> **WORK INSTRUCTION**
Please give the entries again in full and exactly, without any picture.
··· DATA UNDER STUDY
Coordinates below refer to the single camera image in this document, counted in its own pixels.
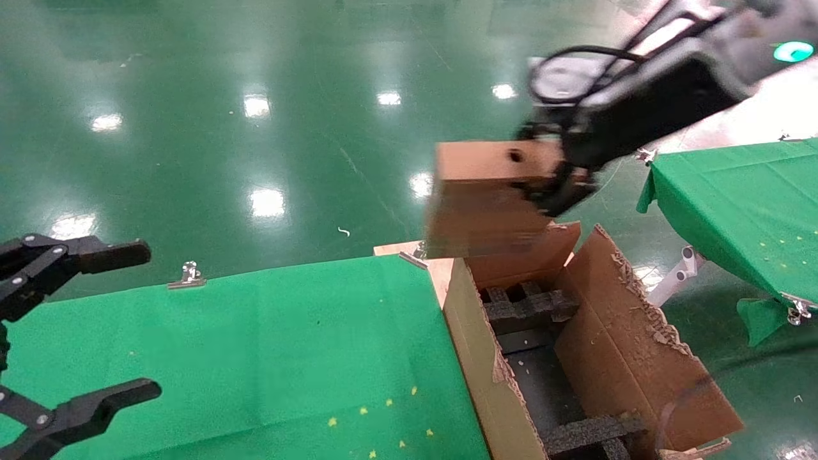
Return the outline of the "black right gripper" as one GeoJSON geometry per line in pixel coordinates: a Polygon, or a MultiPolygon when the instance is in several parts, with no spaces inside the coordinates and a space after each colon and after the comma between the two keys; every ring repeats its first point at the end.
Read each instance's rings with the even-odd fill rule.
{"type": "Polygon", "coordinates": [[[538,215],[556,218],[597,191],[595,168],[748,98],[748,85],[705,56],[655,58],[581,101],[573,124],[526,120],[520,142],[561,142],[567,163],[511,184],[538,215]]]}

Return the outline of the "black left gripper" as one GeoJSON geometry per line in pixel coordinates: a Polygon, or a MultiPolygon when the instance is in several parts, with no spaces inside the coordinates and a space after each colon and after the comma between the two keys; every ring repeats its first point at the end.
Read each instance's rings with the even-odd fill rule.
{"type": "MultiPolygon", "coordinates": [[[[1,245],[1,318],[18,321],[79,274],[147,264],[151,247],[140,239],[112,245],[96,236],[69,240],[26,234],[1,245]]],[[[8,329],[0,324],[0,373],[8,369],[8,329]]],[[[1,387],[1,413],[24,431],[1,448],[3,459],[52,459],[61,449],[104,434],[125,408],[160,397],[157,381],[140,378],[62,402],[53,410],[1,387]]]]}

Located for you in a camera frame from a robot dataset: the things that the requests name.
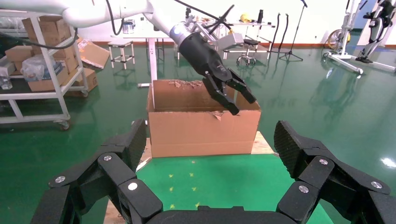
······
> **ANSWER BOX**
Coordinates below refer to the single camera image in this document, counted in its own pixels.
Return the outline of the "black right gripper" as one GeoJSON geometry per line in pixel coordinates: a Polygon, or a MultiPolygon when the instance is in several parts, with no spaces inside the coordinates and a space after each colon and after the comma between the two keys; every ring repeats its first point at the end.
Read each instance's rings with the even-odd fill rule.
{"type": "Polygon", "coordinates": [[[538,215],[556,218],[597,191],[595,168],[748,98],[748,85],[705,56],[655,58],[581,101],[573,124],[526,120],[520,142],[561,142],[567,163],[511,184],[538,215]]]}

Return the outline of the "black left gripper" as one GeoJSON geometry per line in pixel coordinates: a Polygon, or a MultiPolygon when the instance is in several parts, with no spaces inside the coordinates and a space after each colon and after the comma between the two keys; every ring repeats its first point at the end.
Read each instance's rings with the even-odd fill rule.
{"type": "MultiPolygon", "coordinates": [[[[1,245],[1,318],[18,321],[79,274],[147,264],[151,247],[140,239],[112,245],[96,236],[69,240],[26,234],[1,245]]],[[[8,329],[0,324],[0,373],[8,369],[8,329]]],[[[1,387],[1,413],[24,431],[1,448],[3,459],[52,459],[61,449],[104,434],[125,408],[160,397],[157,381],[140,378],[62,402],[53,410],[1,387]]]]}

Located for you in a camera frame from a robot dataset: the things that the requests name.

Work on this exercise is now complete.